成10(1998)年の1月13日に、いわゆるビック・バンに反対して東京証券取引所に拳銃を持って立てこもり、八年の刑を受けて入所中だった板垣君が、戦線復帰を1月後に控えた、平成18年3月4日に八王子の医療刑務所にて薬石の功なく肝臓癌で亡くなった。同志らと彼を荼毘に付し、葬儀を行ってから早いもので満26年となる。明日の命日を前に、志村馨、松本佳展の両君と共に墓所である港北区の三会寺にお墓参りに行った。

野村先生が同志らと「財界の営利至上主義を撃つ」として財界の総本山である経団連会館を襲撃・占拠したのが昭和52(1977)年の3月3日の事。この日は「桜田門義挙」の日でもある。昭和52年当時、私は二十六歳。何気なくテレビを見ていたら臨時ニュースで「右翼が経団連を襲撃」というテロップが流れた。すぐに野村先生たちの行動とピンと来た。居ても立っても居られなかったが、何をして良いか分からなかった。何で、俺が家にいるのかと、いたたまれなかった。

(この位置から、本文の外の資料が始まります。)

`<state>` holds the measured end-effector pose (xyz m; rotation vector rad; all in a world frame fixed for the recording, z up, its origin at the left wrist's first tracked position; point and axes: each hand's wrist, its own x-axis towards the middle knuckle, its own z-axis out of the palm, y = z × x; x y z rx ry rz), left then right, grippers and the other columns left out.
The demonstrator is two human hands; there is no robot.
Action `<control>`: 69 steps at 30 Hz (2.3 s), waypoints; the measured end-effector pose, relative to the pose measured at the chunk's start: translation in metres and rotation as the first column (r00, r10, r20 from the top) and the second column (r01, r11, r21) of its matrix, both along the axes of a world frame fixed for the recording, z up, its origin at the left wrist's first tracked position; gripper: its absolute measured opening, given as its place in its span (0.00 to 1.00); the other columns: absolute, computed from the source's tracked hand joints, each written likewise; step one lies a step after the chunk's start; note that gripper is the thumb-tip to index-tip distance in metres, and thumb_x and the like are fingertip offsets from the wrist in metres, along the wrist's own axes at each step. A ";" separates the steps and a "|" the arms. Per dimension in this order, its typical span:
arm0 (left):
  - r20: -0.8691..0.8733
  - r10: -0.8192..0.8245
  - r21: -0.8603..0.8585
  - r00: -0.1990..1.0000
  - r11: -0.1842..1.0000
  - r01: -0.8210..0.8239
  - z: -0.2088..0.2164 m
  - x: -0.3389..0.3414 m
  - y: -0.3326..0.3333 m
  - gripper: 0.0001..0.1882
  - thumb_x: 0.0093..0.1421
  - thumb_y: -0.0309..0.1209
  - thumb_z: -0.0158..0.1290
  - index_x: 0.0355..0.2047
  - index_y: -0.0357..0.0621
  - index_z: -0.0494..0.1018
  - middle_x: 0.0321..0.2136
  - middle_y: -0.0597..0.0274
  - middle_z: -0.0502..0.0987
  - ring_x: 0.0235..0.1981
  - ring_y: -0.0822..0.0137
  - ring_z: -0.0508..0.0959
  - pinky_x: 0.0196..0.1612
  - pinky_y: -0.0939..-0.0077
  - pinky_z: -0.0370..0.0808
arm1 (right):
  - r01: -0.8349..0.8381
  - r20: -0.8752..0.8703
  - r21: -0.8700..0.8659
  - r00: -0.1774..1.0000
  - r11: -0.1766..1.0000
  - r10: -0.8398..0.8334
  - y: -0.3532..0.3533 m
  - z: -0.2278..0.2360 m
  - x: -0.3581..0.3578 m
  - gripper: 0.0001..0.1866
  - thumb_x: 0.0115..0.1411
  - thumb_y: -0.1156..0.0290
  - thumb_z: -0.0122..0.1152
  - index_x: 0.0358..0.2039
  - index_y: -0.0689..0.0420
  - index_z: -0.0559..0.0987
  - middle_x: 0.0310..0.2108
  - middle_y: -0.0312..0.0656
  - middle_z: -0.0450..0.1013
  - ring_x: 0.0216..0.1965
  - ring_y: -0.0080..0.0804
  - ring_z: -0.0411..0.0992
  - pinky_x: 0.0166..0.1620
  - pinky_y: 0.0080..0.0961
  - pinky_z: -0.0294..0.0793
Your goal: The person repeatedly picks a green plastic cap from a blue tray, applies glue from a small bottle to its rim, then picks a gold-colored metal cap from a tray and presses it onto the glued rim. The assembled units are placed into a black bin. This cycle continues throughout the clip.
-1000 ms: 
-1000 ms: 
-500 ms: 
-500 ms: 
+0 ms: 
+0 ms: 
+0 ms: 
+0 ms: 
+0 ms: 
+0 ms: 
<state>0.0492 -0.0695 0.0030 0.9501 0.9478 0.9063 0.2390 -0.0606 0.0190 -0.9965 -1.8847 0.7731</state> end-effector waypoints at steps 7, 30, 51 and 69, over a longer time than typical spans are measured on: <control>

何年たっても今日の日が来ると、あの時の忸怩たる思いが甦る。その頃、城山三郎の『一歩の距離』を読んだことにより、一歩踏み出すことが出来た。最も十年の歳月を必要としたが・・・。早いもので、経団連事件から47年が過ぎた。

先駆けて 散りにし人の 悲しみを 我がものとせむ この道を行く。この歌は、経団連事件の前日に野村先生が詠んだ歌である。※平成3年2月、函館、土方歳三終焉の地の碑の前で。